Comparing and Evaluating Large Language Models

Ben Yan, Director Analyst at Gartner, emphasizes evaluating large language models (LLMs) through functional test cases, benchmarks, and business priorities to align capabilities, deployment, and cost with enterprise-specific use cases.

The surge in popularity of ChatGPT has led to a proliferation of large language models (LLMs), making their evaluation a significant challenge. Due to the multifaceted nature of LLMs, there is no one-size-fits-all approach to assess and select the most suitable models for enterprises. Each LLM has various dimensions to measure, and enterprises have unique priorities based on their specific use cases. Despite these complexities, thorough evaluation remains crucial before adopting any LLM. The following recommendations will outline key factors for evaluating and comparing LLMs, helping you measure and enhance their effectiveness for your organization.

Model Type: General Versus Specific Applicability
For effective comparisons, it is crucial to understand whether the LLM is general-purpose or specific to a given task or context. General-purpose LLMs, like the GPT models from OpenAI, typically support a wide range of generic use cases as they lack specific training for any particular industry, business function, or task. In contrast, domain-specific LLMs are trained or fine-tuned on specialized datasets to develop expertise in particular tasks or domains.

To select the right LLM for their organization, leaders must grasp the common use cases for each model type:

  • General-purpose models: These models are generally used for broad natural language understanding and generation tasks, such as content creation and summarization.
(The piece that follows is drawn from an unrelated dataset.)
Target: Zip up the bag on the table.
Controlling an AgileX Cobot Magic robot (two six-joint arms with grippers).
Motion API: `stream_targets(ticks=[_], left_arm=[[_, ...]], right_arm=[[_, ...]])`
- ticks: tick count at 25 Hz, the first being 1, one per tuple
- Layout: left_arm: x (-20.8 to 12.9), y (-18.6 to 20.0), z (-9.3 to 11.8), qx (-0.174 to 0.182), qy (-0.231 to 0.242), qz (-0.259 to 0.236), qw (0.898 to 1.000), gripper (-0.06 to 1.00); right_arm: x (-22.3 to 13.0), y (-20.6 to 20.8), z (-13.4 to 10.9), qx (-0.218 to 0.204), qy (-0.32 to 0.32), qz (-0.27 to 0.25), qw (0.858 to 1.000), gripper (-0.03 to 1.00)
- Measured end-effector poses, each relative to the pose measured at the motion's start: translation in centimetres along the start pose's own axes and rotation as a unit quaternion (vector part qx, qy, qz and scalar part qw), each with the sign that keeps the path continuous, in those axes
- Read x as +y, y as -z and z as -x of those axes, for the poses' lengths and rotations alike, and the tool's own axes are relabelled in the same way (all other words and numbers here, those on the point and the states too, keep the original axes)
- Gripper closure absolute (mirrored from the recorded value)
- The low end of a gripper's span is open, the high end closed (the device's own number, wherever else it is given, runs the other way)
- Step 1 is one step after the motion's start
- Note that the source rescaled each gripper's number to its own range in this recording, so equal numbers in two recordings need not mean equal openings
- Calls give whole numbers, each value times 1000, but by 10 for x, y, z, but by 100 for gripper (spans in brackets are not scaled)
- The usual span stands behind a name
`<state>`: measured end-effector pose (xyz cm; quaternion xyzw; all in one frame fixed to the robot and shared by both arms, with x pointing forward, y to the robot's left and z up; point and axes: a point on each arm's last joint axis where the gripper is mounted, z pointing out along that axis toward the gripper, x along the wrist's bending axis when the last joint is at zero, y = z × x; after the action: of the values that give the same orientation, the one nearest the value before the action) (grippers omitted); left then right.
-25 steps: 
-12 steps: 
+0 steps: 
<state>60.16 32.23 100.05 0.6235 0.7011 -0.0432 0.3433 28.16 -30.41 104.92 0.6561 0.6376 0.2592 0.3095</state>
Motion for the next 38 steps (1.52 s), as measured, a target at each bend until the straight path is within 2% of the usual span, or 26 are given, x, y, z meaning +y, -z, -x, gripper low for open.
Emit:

They often offer greater power and flexibility through prompt engineering (e.g., in-context learning) compared to domain-specific models.
  • Domain-specific models: These models are designed for specific domains (horizontal or vertical), organizations, or tasks. They possess deeper knowledge in particular industries or sectors and can be trained to excel in specialized tasks like coding, translation, and document understanding.
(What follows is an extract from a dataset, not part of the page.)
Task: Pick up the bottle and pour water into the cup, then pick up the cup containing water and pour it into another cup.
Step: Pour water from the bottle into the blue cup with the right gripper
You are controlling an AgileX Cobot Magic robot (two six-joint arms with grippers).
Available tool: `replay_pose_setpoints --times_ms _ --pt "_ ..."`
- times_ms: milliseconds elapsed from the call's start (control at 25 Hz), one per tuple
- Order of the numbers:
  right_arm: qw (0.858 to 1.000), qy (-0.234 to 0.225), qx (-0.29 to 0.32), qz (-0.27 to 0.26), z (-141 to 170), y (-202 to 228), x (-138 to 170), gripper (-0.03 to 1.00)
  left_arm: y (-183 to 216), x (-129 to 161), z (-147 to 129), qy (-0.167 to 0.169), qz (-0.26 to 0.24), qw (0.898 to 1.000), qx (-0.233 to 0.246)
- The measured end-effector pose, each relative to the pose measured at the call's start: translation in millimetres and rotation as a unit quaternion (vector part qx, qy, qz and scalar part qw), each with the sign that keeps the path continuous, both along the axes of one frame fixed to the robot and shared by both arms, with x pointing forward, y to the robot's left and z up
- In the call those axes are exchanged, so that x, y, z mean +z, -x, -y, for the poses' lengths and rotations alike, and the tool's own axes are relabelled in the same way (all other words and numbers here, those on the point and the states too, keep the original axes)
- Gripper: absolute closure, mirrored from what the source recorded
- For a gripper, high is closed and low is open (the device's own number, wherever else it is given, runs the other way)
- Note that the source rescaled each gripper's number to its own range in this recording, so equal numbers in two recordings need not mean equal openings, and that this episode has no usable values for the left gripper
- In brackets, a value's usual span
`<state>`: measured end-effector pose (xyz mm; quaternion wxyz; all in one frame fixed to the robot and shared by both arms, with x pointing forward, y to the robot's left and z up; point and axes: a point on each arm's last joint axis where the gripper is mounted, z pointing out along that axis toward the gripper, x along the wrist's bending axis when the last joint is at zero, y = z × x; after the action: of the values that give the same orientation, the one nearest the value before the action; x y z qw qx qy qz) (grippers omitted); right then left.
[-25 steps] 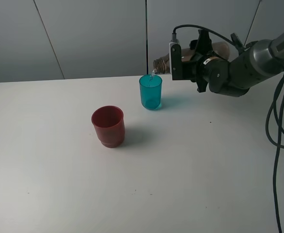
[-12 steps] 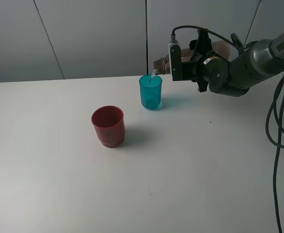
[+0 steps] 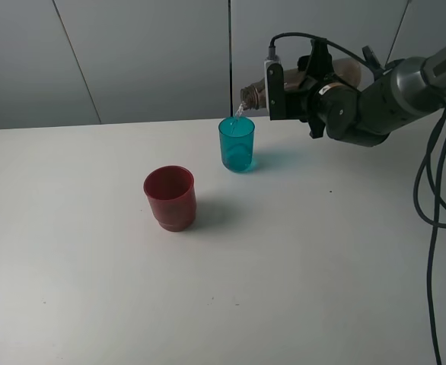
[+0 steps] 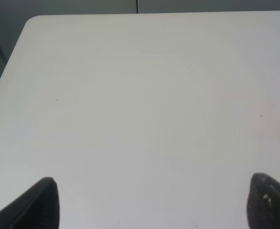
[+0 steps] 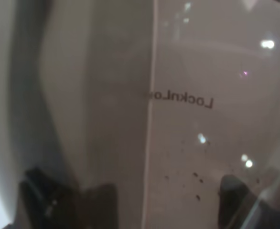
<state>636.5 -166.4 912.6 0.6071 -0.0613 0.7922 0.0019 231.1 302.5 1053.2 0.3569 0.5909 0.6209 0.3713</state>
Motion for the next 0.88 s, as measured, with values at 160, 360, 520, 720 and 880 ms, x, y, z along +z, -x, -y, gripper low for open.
replay_pose_setpoints --times_ms 160,360,520,720,880 --pt "1.0 0.016 0.004 0.001 0.1 0.0 0.0 0.95 0.0 0.0 0.0 0.0 0.0 1.0 0.0" --pt "1.0 0.027 0.007 0.002 0.1 -0.1 0.1 0.95 0.0 0.0 0.0 0.0 0.0 1.0 0.0" --pt "0.999 0.04 0.01 0.003 0.1 -0.1 0.1 0.95 0.0 0.0 0.0 0.0 0.0 1.0 0.0" --pt "0.999 0.047 0.012 0.004 0.1 -0.1 0.1 0.95 0.0 0.0 0.0 0.0 0.0 1.0 0.0" --pt "0.998 0.058 0.015 0.005 0.1 -0.1 0.1 0.95 0.0 0.0 0.0 0.0 0.0 1.0 0.0"
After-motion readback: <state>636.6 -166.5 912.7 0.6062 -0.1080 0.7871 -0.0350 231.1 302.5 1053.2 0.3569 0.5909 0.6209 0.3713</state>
Building a comprehensive LLM-powered solution may require multiple models rather than a single LLM. Organizations might need both general-purpose and domain-specific models, or even other types of AI models. These LLMs would assume different roles within the solution and “collaborate” in various ways.

Evaluating Model Capabilities: Benchmarks and Test Cases
Several LLM benchmarks and leaderboards are available, either community-driven or provided by model makers. For general-purpose models, a valuable reference for assessing capabilities is the Large Model Systems Organization’s Chatbot Arena leaderboard. This crowdsourced open platform allows users to rank different models based on their responses to the same questions, without knowing the models’ names. Model makers do not have prior knowledge of all the questions, nor can they train or fine-tune their models specifically to these questions to achieve higher rankings. This makes the leaderboard a useful starting point for evaluating and comparing the general abilities of various models.

When new models are released, model makers typically provide evaluations. If you are focused on a specific capability of a model, task-specific benchmarks can also serve as useful references. However, it is important to note that public LLM benchmarks often suffer from data leakage issues, where evaluation datasets are inadvertently included in the training datasets. This can lead to evaluation results that do not accurately reflect the model’s real-world performance.

In addition to referring to benchmarks and leaderboards, organizations need to develop their own functional test cases aligned with their specific use cases. Start by defining a clear scope and purpose for each use case, as a broader scope of LLM responses can lead to higher risks of undesired behaviors. It is crucial to avoid using LLMs in unsuitable scenarios. Create test cases that closely mirror the LLM usage scenarios in production, utilizing similar or identical data, such as question-and-answer pairs, to ensure the evaluations are as relevant and accurate as possible. The figure below explains the process of LLM evaluation.

After creating test cases, consider what measurements should be taken on the test cases. LLMs vary widely in scope; however, typically, test cases can measure factors such as accuracy, context relevance, safety and other specific metrics to particular use cases, all of which should be prioritized based on business requirements.

Apart from evaluating model capabilities, it is essential to consider nonfunctional factors such as price, speed, IP indemnification, and deployment approaches. These factors are critical for LLM assessment, especially for organizations with regulatory or strict security requirements that necessitate on-premises deployment, thereby limiting model options. Leaders must also weigh trade-offs between features like accuracy, inference cost, inference speed, and context window size to ensure the chosen model aligns with their specific needs and constraints.